I would then report that our foreign aid agency, the State and Defense Departments, our intelligence agencies, and the Department of Homeland Security were working together to conduct a transnational threat assessment for the DRC, designed to identify its vulnerability to the ebola virus and pandemic flu, international crime syndicates, money laundering, and terrorism. I would tell you that our aim was to launch a capacity-building program with our international partners by December, and that our first priority was working with the government to secure fully the DRC’s supplies of uranium.

And finally, of course, I would thank you for the full funding Congress had provided.

I only wish that such testimony were possible. What is possible is to tell you that we are getting some things right: we supported elections and are engaged in support of further democratization; our aid dollars are up; we have a Senior Advisor for Conflict Resolution; the President of the DRC will meet President Bush next week.

But let us be frank. At best, we are chipping away at the edges of success; at worst, we are creating expectations–in the executive and legislative branches of our own government, among our public, and, most importantly, in the region–that we cannot meet. Let me point to four key reasons why this is the case, and offer up as many potential solutions.

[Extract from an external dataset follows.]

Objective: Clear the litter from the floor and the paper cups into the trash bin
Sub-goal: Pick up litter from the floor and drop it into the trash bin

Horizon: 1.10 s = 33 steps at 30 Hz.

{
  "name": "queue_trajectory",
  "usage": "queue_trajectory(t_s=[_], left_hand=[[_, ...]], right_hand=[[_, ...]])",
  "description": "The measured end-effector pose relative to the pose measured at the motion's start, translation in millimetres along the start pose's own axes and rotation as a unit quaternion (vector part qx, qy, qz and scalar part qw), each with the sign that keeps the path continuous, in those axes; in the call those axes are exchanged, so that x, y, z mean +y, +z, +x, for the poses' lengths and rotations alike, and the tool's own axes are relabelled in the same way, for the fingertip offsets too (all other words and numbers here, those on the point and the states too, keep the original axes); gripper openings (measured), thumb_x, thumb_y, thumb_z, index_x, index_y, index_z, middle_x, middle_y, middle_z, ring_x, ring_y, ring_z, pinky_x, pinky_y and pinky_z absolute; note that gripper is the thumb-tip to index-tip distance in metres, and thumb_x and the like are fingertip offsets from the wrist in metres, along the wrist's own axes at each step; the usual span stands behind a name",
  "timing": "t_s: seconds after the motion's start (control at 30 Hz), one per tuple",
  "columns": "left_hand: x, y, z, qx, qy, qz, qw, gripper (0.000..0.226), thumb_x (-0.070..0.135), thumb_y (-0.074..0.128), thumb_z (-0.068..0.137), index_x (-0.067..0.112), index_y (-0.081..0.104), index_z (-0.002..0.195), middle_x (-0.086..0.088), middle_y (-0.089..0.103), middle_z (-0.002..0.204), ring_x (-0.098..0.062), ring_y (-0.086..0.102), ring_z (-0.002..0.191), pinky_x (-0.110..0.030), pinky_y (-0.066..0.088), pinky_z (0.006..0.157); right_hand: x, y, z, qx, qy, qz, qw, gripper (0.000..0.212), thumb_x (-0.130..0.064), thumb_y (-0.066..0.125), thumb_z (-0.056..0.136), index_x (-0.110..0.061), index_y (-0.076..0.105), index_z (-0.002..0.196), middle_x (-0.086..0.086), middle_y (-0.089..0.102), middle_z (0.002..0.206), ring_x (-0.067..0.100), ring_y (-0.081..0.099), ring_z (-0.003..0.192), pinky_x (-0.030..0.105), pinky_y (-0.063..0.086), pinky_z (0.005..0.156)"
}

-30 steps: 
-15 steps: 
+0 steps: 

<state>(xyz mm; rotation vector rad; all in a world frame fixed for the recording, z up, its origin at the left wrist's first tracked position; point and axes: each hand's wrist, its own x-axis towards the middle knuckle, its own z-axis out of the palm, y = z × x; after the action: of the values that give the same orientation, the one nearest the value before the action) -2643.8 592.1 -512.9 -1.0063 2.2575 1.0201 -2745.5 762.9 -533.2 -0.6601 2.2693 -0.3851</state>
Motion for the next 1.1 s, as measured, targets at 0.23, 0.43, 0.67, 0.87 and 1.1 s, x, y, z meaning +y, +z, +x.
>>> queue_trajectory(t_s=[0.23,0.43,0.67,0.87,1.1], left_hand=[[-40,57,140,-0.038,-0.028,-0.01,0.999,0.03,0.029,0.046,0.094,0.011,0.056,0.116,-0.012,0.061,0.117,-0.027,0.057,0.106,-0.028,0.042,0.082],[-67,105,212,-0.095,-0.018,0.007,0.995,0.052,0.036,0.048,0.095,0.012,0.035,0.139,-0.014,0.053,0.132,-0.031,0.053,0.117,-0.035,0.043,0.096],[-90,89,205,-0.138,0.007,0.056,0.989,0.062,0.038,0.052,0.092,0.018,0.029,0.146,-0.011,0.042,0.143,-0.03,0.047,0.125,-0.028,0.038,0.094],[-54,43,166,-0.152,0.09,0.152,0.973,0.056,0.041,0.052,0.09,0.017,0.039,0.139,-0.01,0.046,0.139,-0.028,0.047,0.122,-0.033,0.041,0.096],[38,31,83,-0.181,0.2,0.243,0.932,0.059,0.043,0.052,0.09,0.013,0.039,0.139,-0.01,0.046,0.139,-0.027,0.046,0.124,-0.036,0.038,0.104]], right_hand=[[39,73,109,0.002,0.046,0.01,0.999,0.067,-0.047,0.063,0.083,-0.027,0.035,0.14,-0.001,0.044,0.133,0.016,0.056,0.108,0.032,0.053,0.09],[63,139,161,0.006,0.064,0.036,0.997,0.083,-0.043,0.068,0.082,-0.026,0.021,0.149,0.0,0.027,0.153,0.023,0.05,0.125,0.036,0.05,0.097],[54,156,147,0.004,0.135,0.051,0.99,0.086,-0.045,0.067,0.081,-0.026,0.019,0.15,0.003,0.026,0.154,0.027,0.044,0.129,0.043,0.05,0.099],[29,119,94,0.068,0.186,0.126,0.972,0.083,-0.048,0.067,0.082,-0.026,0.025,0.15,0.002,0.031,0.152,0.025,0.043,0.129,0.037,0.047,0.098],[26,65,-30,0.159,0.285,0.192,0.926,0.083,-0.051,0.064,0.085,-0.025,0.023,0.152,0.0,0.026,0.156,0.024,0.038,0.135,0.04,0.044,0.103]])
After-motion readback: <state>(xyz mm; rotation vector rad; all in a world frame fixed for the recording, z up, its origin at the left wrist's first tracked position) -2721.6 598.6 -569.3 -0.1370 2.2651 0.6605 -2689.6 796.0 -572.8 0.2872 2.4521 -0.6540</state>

First, we lack a strategy or the tools for building the capacity of weak and failing states. The DRC is a weak state, and, arguably, a failing one. Whatever its intentions may be, the government cannot protect its people or its borders, is unable to provide basic services, and, despite the gains represented by recent elections, the state does not yet command the full confidence of the citizenry. The government’s institutions are weak and impaired by decades of misrule, and civil society institutions are young and few.

State weakness is a function of capacity and/or intent. During the tenure of Mobutu Sese Seko, the balance hung heavily on the side of intent; today, with the regional war brought to an end and national elections concluded, the balance falls more squarely, though not entirely, on the side of capacity. Today, the DRC lacks the physical, social, human, institutional, and financial infrastructure needed to consolidate peace or pursue a democratic path that delivers to its citizenry.